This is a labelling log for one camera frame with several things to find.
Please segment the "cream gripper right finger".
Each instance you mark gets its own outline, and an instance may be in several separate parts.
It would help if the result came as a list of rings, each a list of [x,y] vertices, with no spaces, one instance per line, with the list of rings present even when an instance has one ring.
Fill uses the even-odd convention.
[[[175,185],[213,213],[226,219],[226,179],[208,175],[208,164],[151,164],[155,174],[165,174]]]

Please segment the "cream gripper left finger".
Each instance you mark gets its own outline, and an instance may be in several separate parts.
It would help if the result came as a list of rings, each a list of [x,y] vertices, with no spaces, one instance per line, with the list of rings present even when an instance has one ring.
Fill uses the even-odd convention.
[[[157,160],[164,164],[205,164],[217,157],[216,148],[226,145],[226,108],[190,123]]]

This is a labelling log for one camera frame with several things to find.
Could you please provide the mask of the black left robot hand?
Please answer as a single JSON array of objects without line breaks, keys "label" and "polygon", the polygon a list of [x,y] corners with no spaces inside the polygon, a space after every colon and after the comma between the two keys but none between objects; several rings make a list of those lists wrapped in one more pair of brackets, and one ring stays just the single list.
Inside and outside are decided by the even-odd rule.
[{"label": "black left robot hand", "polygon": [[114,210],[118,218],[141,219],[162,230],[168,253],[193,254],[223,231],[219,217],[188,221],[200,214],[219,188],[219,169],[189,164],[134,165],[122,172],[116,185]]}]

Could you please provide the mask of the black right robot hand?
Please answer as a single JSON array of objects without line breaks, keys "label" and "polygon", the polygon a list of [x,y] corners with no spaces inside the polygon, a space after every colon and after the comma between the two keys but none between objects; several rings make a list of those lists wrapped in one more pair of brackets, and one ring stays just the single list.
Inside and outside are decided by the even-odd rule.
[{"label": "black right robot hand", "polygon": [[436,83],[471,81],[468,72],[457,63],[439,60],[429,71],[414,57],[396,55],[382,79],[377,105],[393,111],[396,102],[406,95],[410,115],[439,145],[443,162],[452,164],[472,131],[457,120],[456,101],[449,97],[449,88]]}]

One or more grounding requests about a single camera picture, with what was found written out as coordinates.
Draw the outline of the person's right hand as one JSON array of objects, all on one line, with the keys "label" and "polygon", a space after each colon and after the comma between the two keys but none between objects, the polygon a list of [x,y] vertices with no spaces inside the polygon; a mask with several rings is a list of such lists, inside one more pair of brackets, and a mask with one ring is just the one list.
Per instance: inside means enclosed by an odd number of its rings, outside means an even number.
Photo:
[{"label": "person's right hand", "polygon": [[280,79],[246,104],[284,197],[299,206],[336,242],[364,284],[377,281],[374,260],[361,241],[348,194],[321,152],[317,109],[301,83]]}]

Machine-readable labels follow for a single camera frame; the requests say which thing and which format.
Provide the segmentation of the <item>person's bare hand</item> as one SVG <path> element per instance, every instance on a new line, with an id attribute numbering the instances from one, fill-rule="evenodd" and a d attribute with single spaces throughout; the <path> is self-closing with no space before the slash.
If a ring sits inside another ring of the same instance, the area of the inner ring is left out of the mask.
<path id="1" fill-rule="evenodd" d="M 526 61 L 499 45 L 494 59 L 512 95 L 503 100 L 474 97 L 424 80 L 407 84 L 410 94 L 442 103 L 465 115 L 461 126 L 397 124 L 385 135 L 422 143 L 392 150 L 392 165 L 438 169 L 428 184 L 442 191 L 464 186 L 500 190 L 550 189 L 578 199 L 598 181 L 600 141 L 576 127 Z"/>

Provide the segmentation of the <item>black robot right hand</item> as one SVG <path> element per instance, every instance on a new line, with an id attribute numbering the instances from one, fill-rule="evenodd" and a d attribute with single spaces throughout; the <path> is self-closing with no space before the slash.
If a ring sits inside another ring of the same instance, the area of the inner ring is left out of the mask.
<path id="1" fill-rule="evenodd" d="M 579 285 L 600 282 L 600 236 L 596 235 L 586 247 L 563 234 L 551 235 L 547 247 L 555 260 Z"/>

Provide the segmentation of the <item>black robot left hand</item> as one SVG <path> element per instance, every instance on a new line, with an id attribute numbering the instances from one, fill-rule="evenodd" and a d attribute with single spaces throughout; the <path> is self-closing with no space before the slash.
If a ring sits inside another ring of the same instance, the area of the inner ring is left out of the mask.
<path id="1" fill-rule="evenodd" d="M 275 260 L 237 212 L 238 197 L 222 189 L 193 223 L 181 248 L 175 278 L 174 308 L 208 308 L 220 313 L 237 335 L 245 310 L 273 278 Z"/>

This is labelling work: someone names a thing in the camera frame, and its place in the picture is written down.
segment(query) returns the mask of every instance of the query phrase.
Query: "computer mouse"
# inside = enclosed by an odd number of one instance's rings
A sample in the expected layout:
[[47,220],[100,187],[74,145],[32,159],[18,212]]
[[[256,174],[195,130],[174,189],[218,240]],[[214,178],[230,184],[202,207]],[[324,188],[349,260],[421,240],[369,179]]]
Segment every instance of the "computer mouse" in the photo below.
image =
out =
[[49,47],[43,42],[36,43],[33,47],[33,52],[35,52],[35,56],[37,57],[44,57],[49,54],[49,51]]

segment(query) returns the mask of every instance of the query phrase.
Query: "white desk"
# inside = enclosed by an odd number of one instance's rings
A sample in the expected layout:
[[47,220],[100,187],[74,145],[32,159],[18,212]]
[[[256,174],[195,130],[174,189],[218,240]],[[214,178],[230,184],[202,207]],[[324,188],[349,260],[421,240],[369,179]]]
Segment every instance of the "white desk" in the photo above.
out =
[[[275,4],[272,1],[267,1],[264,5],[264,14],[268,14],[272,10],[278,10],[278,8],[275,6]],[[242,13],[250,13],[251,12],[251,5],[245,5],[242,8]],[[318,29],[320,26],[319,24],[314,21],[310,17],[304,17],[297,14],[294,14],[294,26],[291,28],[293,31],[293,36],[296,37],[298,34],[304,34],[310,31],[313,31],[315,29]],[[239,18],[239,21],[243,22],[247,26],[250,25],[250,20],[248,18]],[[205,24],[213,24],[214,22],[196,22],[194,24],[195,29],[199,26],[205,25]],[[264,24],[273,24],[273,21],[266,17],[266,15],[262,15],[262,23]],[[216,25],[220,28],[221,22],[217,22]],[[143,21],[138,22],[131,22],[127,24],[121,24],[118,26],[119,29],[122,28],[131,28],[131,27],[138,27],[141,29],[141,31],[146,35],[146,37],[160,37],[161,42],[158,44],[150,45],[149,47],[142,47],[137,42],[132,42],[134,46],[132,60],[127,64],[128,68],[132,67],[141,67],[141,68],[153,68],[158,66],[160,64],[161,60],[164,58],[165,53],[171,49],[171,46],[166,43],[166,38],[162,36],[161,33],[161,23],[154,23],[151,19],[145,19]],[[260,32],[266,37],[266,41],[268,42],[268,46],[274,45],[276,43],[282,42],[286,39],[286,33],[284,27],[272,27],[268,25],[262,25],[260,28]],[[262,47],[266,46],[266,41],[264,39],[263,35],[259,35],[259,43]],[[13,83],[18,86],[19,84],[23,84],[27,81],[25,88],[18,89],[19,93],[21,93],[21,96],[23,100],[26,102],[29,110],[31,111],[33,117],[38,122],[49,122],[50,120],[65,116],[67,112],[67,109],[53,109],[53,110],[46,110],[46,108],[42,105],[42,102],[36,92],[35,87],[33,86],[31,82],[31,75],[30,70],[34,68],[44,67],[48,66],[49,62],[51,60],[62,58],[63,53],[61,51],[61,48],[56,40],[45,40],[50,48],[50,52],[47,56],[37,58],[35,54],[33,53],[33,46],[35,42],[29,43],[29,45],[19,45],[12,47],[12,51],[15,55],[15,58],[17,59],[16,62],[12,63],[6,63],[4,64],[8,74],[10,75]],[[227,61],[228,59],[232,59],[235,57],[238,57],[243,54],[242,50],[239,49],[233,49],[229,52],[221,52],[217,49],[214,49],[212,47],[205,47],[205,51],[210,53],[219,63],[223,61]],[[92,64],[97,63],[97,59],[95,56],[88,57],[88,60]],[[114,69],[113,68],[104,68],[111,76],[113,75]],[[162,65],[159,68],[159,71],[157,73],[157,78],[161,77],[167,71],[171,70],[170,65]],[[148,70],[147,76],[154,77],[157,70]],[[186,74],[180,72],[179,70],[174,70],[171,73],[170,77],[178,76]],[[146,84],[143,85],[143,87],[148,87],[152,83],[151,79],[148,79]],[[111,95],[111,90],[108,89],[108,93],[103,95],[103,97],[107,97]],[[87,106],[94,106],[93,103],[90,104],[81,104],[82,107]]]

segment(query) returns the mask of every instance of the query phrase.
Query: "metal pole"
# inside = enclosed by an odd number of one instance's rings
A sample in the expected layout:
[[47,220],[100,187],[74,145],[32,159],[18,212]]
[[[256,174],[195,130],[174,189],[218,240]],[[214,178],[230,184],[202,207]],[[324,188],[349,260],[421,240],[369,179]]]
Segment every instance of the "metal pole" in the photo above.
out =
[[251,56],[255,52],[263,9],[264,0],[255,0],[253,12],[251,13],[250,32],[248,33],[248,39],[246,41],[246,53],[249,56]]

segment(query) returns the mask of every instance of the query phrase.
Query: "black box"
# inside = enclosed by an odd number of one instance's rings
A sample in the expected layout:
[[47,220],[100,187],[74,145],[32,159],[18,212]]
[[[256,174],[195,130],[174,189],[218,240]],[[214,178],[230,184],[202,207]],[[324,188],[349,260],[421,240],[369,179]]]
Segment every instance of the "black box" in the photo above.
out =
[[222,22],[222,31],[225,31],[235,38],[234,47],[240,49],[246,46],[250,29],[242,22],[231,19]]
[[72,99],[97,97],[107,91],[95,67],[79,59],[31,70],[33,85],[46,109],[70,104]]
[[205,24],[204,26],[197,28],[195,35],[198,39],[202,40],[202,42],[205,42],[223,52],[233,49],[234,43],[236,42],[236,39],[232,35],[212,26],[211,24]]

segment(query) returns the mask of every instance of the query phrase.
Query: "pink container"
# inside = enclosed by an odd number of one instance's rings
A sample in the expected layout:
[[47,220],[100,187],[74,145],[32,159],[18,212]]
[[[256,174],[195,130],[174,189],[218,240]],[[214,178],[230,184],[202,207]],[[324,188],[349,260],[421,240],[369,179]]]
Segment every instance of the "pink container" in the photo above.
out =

* _Task goal_:
From the records above, report the number of lines that hold the string "element" and add nothing.

* _Reply_:
3